Two of her songs — “Scene of the Crime” and “Promises, Promises” — peaked in the Top 70 of Billboard’s Country Singles chart, but Columbia Nashville abandoned ship, unwilling to put further money into Can’t Stop the Girl.
But even that rejection didn’t prepare Yates for what awaited when she returned to Toronto.
“Nobody would talk to me,” she recalled. “I had no friends and I felt like the pariah of the century.”
Only a few people reached out, including guitarist Colin Linden and Bazil Donovan, who would eventually join her in Hey Stella, but the majority of Queen Street Westers snubbed her.
Yates castigated herself for decades for her album’s failure and said she only recently saw the Nashville label experience for what it was.

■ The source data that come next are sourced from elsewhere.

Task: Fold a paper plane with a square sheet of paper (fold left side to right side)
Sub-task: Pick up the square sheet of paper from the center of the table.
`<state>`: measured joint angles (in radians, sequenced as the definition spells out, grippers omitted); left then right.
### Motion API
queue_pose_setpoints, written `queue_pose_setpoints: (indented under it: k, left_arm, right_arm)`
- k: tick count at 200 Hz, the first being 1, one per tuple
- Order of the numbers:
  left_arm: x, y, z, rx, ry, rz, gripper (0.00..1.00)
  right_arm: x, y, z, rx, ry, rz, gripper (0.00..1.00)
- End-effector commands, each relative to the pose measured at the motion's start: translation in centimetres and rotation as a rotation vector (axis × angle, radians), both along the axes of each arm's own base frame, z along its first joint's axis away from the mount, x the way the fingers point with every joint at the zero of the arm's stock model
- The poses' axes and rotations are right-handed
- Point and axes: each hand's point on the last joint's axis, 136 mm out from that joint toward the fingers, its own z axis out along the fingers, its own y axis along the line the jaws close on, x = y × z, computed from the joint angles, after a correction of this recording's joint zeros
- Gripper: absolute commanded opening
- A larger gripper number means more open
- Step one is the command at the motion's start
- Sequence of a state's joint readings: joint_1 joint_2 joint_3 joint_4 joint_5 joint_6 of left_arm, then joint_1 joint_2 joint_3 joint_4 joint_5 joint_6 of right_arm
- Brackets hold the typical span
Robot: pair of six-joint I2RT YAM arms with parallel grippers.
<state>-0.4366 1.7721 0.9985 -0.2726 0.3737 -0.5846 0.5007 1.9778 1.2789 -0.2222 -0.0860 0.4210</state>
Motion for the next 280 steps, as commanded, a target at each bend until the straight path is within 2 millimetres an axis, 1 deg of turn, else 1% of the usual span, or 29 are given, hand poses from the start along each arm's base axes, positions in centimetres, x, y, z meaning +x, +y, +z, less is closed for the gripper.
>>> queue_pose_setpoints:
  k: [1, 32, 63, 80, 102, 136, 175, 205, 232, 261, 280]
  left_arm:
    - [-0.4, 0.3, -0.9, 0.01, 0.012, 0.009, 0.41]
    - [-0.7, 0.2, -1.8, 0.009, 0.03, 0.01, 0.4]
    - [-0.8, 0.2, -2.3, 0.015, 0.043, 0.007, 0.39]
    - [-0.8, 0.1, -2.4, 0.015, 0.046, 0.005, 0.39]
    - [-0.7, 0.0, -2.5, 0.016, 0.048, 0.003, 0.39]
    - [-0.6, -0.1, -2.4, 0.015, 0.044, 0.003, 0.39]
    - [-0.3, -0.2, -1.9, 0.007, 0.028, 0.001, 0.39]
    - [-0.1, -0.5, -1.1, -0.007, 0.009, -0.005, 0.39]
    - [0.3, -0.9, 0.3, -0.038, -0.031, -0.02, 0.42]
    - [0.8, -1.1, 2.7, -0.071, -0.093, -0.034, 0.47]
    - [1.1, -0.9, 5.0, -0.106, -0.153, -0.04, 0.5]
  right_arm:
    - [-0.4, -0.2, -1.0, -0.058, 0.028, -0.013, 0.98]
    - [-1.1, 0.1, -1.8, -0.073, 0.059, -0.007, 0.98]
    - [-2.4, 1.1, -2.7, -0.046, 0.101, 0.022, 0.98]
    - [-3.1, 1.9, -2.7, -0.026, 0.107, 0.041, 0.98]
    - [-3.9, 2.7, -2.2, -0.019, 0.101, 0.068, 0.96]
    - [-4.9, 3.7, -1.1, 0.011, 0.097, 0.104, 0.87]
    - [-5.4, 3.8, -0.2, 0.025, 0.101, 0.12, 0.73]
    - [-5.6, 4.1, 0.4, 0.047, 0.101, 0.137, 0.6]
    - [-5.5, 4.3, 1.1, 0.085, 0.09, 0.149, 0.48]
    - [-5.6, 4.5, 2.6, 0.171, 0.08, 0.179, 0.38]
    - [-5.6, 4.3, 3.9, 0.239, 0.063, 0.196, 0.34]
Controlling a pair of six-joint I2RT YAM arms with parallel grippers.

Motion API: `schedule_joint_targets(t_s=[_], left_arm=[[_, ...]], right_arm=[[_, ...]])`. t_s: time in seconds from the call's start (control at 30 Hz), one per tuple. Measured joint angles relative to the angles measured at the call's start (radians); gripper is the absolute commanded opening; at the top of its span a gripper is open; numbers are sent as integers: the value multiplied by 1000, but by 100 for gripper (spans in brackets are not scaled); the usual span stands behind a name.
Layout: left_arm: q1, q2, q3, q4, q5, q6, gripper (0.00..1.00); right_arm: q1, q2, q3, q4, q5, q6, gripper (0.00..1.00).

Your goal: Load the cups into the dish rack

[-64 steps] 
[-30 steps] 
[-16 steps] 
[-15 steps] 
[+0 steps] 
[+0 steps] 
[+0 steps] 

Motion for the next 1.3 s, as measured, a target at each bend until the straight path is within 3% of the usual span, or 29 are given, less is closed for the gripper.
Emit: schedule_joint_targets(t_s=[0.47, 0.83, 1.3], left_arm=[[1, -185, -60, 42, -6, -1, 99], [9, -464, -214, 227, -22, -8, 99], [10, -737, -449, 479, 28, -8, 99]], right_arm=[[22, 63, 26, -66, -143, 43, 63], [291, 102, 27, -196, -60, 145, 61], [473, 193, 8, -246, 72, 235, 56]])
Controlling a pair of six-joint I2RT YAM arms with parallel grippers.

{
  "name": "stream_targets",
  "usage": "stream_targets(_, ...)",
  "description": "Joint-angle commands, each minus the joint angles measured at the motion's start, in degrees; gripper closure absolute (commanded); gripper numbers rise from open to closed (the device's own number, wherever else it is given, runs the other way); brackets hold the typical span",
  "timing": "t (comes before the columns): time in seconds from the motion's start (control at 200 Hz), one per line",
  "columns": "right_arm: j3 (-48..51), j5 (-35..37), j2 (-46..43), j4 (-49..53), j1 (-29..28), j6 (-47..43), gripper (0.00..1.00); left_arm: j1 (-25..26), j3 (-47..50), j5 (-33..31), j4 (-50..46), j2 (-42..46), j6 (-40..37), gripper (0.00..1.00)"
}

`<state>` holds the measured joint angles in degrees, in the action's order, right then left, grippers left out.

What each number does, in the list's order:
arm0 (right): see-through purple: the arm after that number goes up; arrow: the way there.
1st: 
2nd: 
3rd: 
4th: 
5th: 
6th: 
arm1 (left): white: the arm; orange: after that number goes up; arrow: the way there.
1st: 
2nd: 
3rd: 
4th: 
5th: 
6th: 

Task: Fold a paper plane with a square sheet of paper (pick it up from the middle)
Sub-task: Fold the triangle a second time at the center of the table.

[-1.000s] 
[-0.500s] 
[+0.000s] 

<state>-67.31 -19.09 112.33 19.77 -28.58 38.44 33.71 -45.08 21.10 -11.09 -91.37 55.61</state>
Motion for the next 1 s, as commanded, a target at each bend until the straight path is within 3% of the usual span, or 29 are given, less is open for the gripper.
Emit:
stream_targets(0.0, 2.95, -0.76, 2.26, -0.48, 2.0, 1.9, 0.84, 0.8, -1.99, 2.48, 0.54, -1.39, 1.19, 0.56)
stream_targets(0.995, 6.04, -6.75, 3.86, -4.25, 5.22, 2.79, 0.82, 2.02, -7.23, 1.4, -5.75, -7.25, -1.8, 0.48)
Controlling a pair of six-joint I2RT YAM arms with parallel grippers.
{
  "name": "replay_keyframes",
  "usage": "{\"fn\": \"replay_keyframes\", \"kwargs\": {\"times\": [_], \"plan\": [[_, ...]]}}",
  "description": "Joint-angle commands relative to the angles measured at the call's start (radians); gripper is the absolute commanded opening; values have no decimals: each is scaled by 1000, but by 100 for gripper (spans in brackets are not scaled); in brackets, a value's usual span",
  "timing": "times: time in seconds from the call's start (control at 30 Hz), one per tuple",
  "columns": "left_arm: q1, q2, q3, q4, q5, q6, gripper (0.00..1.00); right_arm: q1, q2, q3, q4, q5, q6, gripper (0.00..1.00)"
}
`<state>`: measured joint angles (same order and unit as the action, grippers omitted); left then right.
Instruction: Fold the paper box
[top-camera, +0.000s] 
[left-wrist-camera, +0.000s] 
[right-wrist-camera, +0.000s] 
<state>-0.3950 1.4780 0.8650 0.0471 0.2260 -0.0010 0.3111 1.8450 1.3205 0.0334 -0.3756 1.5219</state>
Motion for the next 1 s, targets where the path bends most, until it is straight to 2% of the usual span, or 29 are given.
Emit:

“I thought I did something wrong: I guess I’m not a good enough singer, not a good enough writer, not pretty enough. And it’s only been in the last few years that I started to go, ‘Wait a second, I think I was a tax writeoff!’”
Since that awful time, Yates has rebounded with five albums, including Matador, her first in eight years.
Co-produced by the Rheostatics’ Tim Vesely, the nine-song record is ethereal and melancholic, with songs like “Alive,” “Cowboy” and “Magdalena” reflective of a recent tough spell in Yates’ life, but also optimistic.
“It’s coming out of a really hard time of grief for me,” Yates said. “I lost my mom, my stepdad.”
Two guitarists she worked with also died: Brian Griffith and Hey Stella’s David Gavan Baxter, who was “like a big brother to me and a trusted friend.”
On the positive side, Yates performed via streaming during the COVID-19 lockdowns and discovered an online community she’d like to further explore. She’s also writing a memoir and developing a one-woman show.
“It’s so different and it’s a challenge. That’s what I’m trying to do at this point.”
Most of all, Yates, who performs the last Thursday of every month at Motel at Queen and Dufferin, and will open for John Otway May 10 and 11 at bookstore Sellers & Newel, is intent on keeping her livelihood.
“I hope to make more albums, but I’ve spent my life only looking to sing and play with better musicians. That’s always been my salvation and, luckily, I’ve always been able to do that.”